**The task:**
Each record must be printed again exactly as given.

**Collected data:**
- - - -

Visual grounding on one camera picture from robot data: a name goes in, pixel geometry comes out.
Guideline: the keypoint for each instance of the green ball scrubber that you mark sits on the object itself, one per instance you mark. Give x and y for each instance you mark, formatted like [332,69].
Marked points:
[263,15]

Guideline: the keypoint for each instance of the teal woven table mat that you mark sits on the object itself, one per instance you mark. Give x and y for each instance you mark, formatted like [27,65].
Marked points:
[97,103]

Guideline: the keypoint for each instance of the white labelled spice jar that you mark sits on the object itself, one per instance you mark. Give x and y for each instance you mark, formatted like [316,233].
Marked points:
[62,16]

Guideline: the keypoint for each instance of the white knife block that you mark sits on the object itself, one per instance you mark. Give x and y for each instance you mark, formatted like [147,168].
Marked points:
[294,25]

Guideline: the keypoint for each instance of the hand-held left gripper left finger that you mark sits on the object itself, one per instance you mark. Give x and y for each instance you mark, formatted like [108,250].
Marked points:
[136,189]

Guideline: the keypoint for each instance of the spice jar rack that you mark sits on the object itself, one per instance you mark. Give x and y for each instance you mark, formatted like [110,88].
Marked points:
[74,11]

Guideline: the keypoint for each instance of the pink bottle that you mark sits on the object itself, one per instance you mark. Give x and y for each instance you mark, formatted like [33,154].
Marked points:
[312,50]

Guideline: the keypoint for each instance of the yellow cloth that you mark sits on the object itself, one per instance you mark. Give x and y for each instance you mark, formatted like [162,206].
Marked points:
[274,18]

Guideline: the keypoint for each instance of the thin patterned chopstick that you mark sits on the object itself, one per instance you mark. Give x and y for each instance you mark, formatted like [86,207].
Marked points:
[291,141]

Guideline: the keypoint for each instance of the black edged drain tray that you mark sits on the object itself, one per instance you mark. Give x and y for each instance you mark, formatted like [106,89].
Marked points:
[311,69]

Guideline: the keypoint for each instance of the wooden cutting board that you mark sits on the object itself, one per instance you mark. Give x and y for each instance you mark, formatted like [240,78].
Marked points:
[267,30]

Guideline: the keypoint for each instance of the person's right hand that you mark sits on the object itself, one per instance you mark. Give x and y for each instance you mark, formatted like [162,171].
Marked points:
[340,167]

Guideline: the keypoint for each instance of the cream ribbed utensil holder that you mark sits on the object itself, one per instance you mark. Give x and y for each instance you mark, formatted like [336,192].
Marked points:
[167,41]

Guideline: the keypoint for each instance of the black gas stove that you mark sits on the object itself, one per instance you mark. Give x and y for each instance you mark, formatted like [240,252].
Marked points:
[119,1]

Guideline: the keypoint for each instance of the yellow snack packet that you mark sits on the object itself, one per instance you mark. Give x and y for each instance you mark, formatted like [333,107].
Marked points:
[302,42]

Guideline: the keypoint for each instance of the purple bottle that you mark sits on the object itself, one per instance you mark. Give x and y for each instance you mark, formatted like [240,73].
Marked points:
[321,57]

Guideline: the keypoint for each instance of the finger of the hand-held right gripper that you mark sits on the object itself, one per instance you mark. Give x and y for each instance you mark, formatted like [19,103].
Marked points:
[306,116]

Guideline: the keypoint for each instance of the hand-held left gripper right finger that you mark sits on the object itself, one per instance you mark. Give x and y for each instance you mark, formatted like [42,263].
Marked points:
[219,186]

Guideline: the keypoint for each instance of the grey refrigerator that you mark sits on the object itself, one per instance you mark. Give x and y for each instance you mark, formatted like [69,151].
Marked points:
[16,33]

- - - -

**Exercise solution:**
Visual grounding on one camera picture from robot data: a name goes in, pixel geometry comes out.
Guideline: the keypoint for each instance of the green ball scrubber that you mark sits on the object itself, one per instance you mark. Give x and y for each instance you mark, formatted like [332,69].
Marked points:
[263,15]

Guideline: the keypoint for each instance of the teal woven table mat that you mark sits on the object itself, one per instance you mark. Give x and y for each instance you mark, formatted like [27,65].
Marked points:
[97,103]

Guideline: the keypoint for each instance of the white labelled spice jar that you mark sits on the object itself, one per instance you mark. Give x and y for each instance you mark, formatted like [316,233].
Marked points:
[62,16]

Guideline: the keypoint for each instance of the white knife block that you mark sits on the object itself, one per instance you mark. Give x and y for each instance you mark, formatted like [147,168].
Marked points:
[294,25]

Guideline: the keypoint for each instance of the hand-held left gripper left finger that you mark sits on the object itself, one per instance you mark. Give x and y for each instance you mark, formatted like [108,250].
Marked points:
[136,189]

Guideline: the keypoint for each instance of the spice jar rack that you mark sits on the object itself, one per instance you mark. Give x and y for each instance you mark, formatted like [110,88].
Marked points:
[74,11]

Guideline: the keypoint for each instance of the pink bottle that you mark sits on the object itself, one per instance you mark. Give x and y for each instance you mark, formatted like [33,154].
Marked points:
[312,50]

Guideline: the keypoint for each instance of the yellow cloth that you mark sits on the object itself, one per instance you mark. Give x and y for each instance you mark, formatted like [162,206].
Marked points:
[274,18]

Guideline: the keypoint for each instance of the thin patterned chopstick that you mark sits on the object itself, one per instance you mark. Give x and y for each instance you mark, formatted like [86,207].
Marked points:
[291,141]

Guideline: the keypoint for each instance of the black edged drain tray that you mark sits on the object itself, one per instance you mark. Give x and y for each instance you mark, formatted like [106,89].
Marked points:
[311,69]

Guideline: the keypoint for each instance of the wooden cutting board that you mark sits on the object itself, one per instance you mark. Give x and y for each instance you mark, formatted like [240,78].
Marked points:
[267,30]

Guideline: the keypoint for each instance of the person's right hand that you mark sits on the object itself, one per instance you mark. Give x and y for each instance you mark, formatted like [162,171].
Marked points:
[340,167]

Guideline: the keypoint for each instance of the cream ribbed utensil holder that you mark sits on the object itself, one per instance you mark. Give x and y for each instance you mark, formatted like [336,192].
Marked points:
[167,41]

Guideline: the keypoint for each instance of the black gas stove that you mark sits on the object itself, one per instance you mark. Give x and y for each instance you mark, formatted like [240,252].
Marked points:
[119,1]

Guideline: the keypoint for each instance of the yellow snack packet that you mark sits on the object itself, one per instance you mark. Give x and y for each instance you mark, formatted like [333,107].
Marked points:
[302,42]

Guideline: the keypoint for each instance of the purple bottle that you mark sits on the object itself, one per instance you mark. Give x and y for each instance you mark, formatted like [240,73].
Marked points:
[321,57]

Guideline: the keypoint for each instance of the finger of the hand-held right gripper that you mark sits on the object itself, one per instance you mark. Give x and y for each instance you mark, formatted like [19,103].
Marked points:
[306,116]

Guideline: the keypoint for each instance of the hand-held left gripper right finger that you mark sits on the object itself, one per instance you mark. Give x and y for each instance you mark, formatted like [42,263].
Marked points:
[219,186]

Guideline: the keypoint for each instance of the grey refrigerator that you mark sits on the object itself, one per instance you mark. Give x and y for each instance you mark, formatted like [69,151].
Marked points:
[16,33]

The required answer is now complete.